What's the correct way to approach modeling the voltage over the capacitor as a function of time? My thought was that I could just assume the current source isn't ideal and add a resistor in series with it, to represent its internal resistance. But even then, I still wouldn't have a value for the initial voltage to plug into the usual capacitor voltage equation, since I wouldn't have a specific value for the resistance of the current source, so I don't see how I could get a numerical time value for part b.

A capacitor that is fed with a constant current will experience a constant voltage rise.

$$\frac{dV}{dt}=\frac{I}{C}$$

• Why I/C instead of I*C? Sep 7 at 2:21
• The larger the C, the more charge that is needed to raise the voltage by a given amount. Sep 7 at 2:24
• Wow, OK, I was COMPLETELY overthinking this. It didn't even occur to me to start out with the diff eq and solve for V assuming I is a constant. Sep 7 at 2:43

Well, the voltage- and current relation in a capacitor is given by:

$$\text{I}_\text{C}\left(t\right)=\text{V}_\text{C}'\left(t\right)\text{C}\tag1$$

So, when $$\\displaystyle\text{I}_\text{C}\left(t\right)\$$ is a constant and stable DC-current equal to $$\\displaystyle\hat{\text{I}}\$$, we can solve:

$$\hat{\text{I}}=\text{V}_\text{C}'\left(t\right)\text{C}\space\Longleftrightarrow\space\text{V}_\text{C}\left(t\right)=\int\frac{\hat{\text{I}}}{\text{C}}\space\text{d}t=\frac{\hat{\text{I}}}{\text{C}}\int1\space\text{d}t=\frac{\hat{\text{I}}}{\text{C}}\cdot t+\text{K}\tag2$$

Looking at your circuit, we can see that $$\\text{V}_\text{C}\left(0\right)=0\space\text{V}\$$, so we find $$\\text{K}=0\$$ and end up with:

$$\text{V}_\text{C}\left(t\right)=\frac{\hat{\text{I}}}{\text{C}}\cdot t\tag3$$

Finding the time when $$\\displaystyle\text{V}_\text{C}\left(t\right)=1\space\text{V}\$$, we see:

$$1=\frac{\hat{\text{I}}}{\text{C}}\cdot t\space\Longleftrightarrow\space t=\frac{\text{C}}{\hat{\text{I}}}=\frac{10\cdot10^{-12}}{1\cdot10^{-3}}=10^{-8}\space\text{s}=10\space\text{ns}\tag4$$

Start with the integral equation. The voltage across a capacitor is equal to the integral of the current as a function of time. If the current is a constant, it falls out of the integral. That leaves the integral of dt, which is just t. The integral equation reduces to grade school arithmetic:

EC = IT

E (voltage across capacitor) times C (capacitance) = I (the constant current) times T (time).

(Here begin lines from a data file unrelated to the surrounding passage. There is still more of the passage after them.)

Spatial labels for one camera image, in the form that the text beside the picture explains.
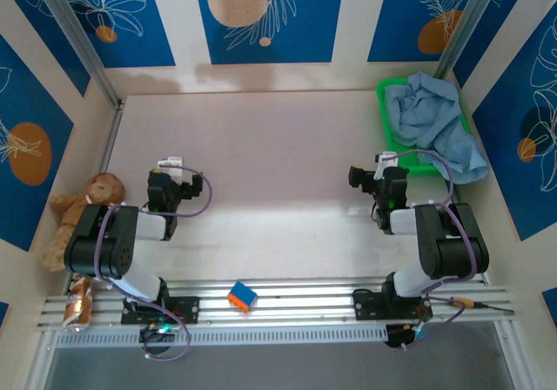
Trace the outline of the brown teddy bear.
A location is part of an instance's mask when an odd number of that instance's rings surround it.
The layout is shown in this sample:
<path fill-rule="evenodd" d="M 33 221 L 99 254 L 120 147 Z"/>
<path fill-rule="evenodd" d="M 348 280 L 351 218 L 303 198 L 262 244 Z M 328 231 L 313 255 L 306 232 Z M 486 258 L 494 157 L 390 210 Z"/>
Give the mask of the brown teddy bear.
<path fill-rule="evenodd" d="M 83 191 L 76 195 L 54 194 L 48 204 L 61 217 L 54 239 L 42 255 L 42 265 L 50 272 L 64 269 L 64 252 L 87 205 L 113 205 L 123 201 L 124 184 L 113 174 L 101 172 L 93 176 Z"/>

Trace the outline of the blue and orange block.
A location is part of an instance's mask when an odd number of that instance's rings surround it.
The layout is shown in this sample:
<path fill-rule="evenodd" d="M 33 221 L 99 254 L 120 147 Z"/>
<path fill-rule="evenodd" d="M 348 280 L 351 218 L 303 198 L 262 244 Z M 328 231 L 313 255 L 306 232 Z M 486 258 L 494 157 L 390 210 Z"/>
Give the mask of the blue and orange block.
<path fill-rule="evenodd" d="M 258 295 L 241 281 L 237 281 L 227 295 L 228 301 L 245 313 L 250 311 L 257 298 Z"/>

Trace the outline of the black controller board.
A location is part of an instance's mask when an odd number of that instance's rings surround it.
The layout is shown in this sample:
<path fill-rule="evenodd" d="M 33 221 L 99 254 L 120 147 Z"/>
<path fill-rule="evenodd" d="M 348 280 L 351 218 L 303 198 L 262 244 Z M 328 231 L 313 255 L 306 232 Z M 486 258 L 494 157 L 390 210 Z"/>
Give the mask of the black controller board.
<path fill-rule="evenodd" d="M 139 343 L 171 343 L 181 327 L 170 323 L 150 323 L 139 332 Z"/>
<path fill-rule="evenodd" d="M 424 323 L 386 325 L 387 342 L 391 348 L 405 348 L 413 344 Z"/>

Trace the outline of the orange drink can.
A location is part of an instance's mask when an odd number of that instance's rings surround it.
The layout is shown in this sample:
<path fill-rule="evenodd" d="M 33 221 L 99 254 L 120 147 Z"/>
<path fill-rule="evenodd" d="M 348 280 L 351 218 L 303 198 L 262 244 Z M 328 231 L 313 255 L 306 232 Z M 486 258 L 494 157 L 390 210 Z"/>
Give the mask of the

This is a handy little puppy when doing an R-C charge or discharge calculation. If the time period is much less than one time constant, you are working on an almost linear portion of the exponential curve. For example, if you are trying to find the correct capacitor size to reduce power supply ripple to a certain value, and the ripple value is relatively small, such as 2 V of ripple with a peak value of 10 or 15 V, the discharge current is essentially constant. You can get to a first order approximation in your head. It's even easier in Europe, where t = 10 ms.